Each line of the records below that holds "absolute" should be copied out.

Entries taken from a collection:

================

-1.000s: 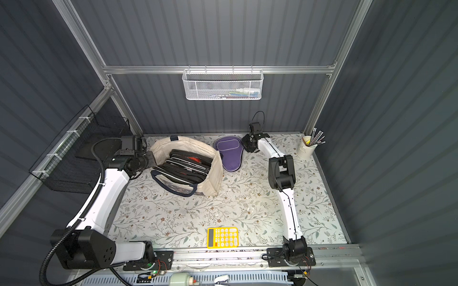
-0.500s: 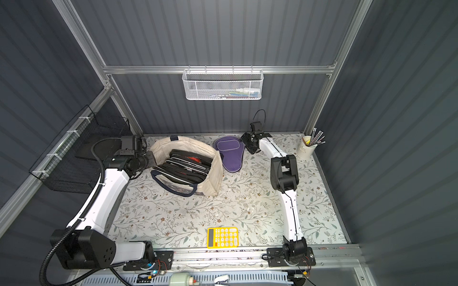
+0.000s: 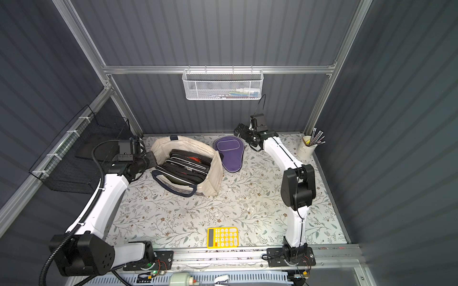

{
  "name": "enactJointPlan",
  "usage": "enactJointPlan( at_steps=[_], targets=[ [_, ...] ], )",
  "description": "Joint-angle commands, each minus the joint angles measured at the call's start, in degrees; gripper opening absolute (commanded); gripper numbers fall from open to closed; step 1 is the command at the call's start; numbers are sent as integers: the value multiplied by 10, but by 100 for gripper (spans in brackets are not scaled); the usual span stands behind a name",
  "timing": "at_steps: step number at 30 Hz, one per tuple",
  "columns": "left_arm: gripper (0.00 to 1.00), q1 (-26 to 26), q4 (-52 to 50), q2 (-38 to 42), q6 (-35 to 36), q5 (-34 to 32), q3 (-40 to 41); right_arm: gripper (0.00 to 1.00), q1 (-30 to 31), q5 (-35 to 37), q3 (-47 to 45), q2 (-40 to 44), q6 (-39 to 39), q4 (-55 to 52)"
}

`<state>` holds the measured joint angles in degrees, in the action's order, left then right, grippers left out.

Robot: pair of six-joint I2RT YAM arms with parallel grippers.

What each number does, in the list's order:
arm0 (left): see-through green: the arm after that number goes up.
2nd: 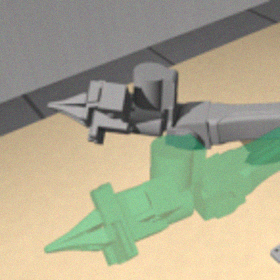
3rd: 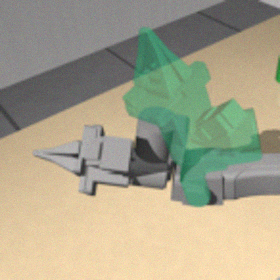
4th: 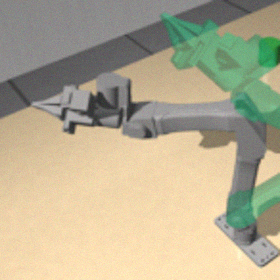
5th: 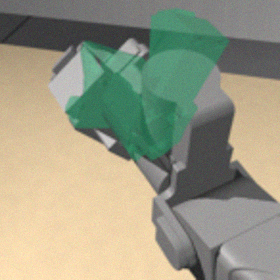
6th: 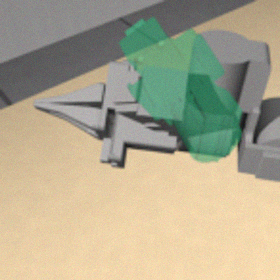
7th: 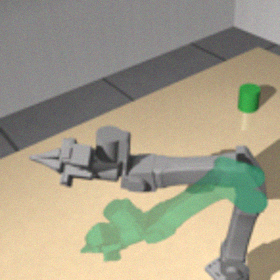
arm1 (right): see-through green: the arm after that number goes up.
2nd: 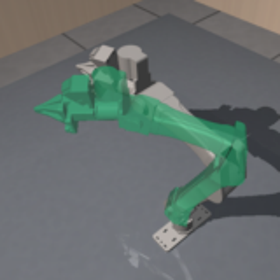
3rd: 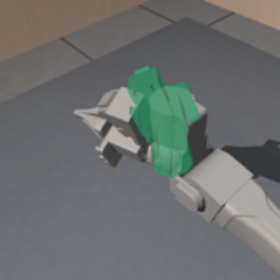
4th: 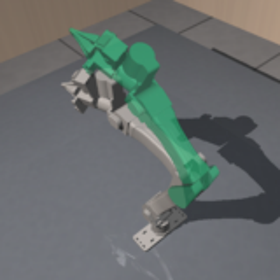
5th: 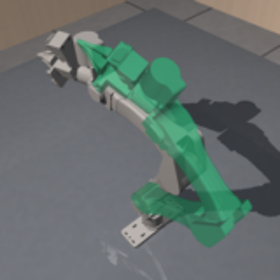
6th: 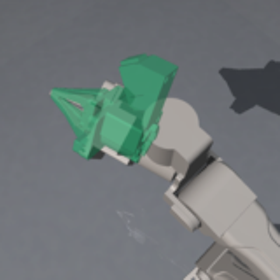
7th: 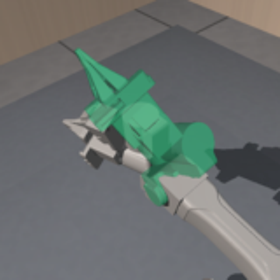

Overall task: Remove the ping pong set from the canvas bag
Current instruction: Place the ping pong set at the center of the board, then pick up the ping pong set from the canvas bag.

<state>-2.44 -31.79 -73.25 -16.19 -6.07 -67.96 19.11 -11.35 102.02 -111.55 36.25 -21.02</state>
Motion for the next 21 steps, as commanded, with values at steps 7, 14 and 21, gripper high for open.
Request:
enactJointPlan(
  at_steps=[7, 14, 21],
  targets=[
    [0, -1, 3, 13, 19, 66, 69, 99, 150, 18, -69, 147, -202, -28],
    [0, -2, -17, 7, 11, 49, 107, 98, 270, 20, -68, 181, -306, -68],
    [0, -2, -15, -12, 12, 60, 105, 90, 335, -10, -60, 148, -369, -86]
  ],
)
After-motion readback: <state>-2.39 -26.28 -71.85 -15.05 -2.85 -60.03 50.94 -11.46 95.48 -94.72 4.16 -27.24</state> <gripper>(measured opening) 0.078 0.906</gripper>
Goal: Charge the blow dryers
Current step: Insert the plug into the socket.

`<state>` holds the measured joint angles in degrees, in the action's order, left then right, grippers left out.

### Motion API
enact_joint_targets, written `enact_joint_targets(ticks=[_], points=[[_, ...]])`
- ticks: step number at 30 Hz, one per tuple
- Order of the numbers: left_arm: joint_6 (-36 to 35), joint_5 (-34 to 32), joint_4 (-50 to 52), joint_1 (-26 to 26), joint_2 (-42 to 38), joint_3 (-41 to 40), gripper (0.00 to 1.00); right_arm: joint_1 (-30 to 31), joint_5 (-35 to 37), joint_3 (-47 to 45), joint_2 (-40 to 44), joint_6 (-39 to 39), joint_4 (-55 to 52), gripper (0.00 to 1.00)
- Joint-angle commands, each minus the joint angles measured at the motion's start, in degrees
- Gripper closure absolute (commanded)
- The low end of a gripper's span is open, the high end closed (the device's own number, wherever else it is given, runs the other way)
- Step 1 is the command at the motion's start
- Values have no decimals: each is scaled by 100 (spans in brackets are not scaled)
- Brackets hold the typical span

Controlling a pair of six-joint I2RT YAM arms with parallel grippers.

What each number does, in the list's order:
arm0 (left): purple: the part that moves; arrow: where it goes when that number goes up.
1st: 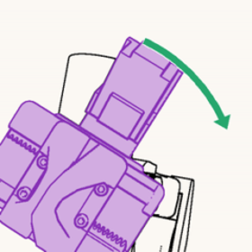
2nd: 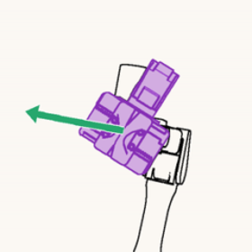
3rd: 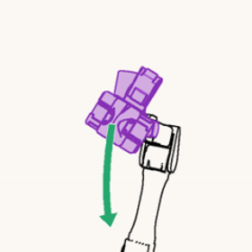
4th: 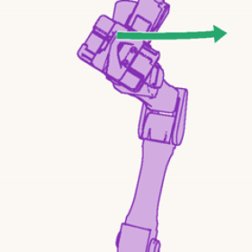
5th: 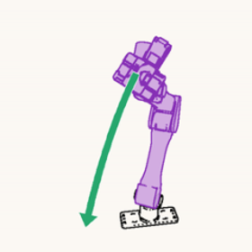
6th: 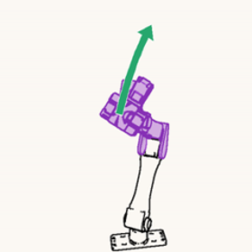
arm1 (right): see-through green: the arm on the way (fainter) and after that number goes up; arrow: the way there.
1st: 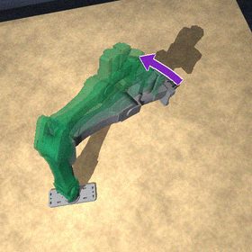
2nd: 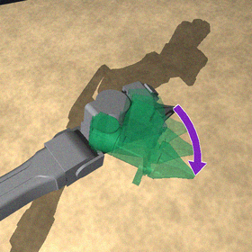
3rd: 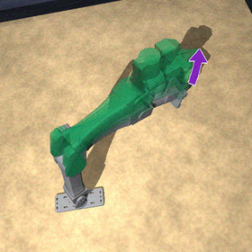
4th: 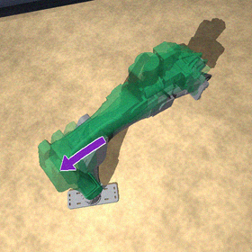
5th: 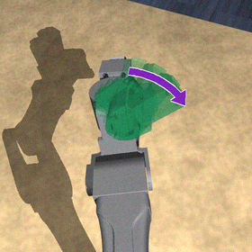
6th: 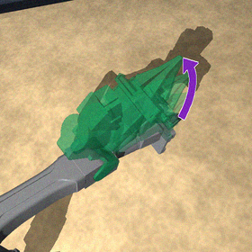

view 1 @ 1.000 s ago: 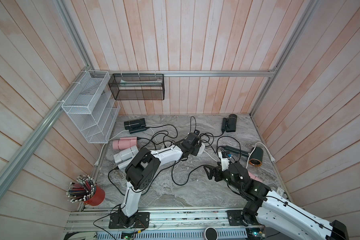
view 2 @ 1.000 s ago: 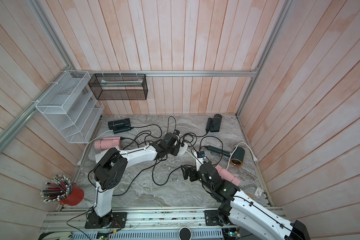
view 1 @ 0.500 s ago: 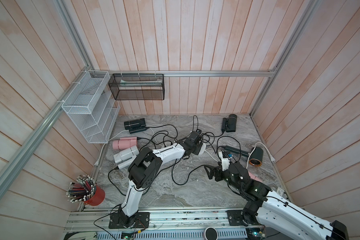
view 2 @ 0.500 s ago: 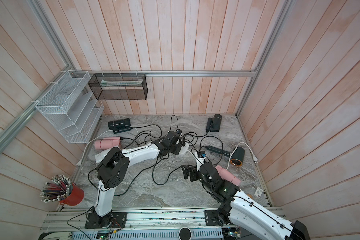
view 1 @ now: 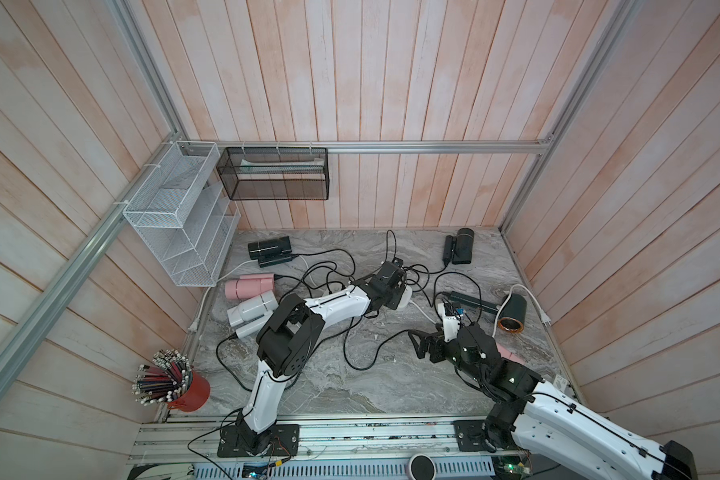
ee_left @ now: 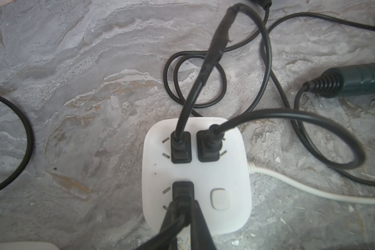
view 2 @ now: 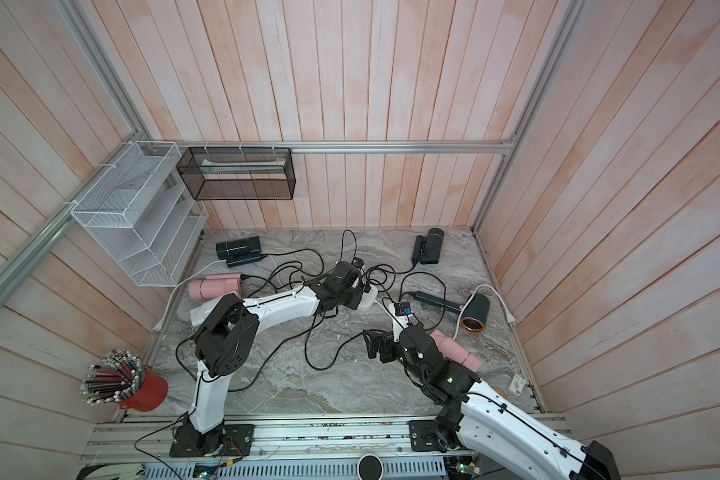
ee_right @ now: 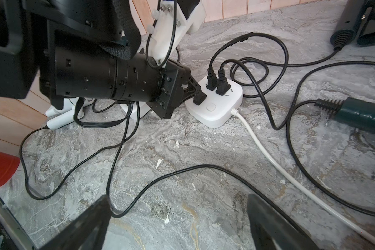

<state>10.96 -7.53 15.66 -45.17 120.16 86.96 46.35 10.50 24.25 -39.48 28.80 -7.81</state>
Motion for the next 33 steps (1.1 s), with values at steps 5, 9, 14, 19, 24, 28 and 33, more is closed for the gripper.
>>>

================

> Task output:
  "description": "Joint-angle commands, each minus the joint angles measured at the call's start, in degrees; gripper opening absolute (commanded); gripper numbers fall from open to closed; step 1 is the command at the call's start; numbers are sent as integers: the value multiplied by 10, but by 100 for gripper (spans in brackets are not scaled); the usual span stands behind a name",
- Gripper closure absolute (commanded)

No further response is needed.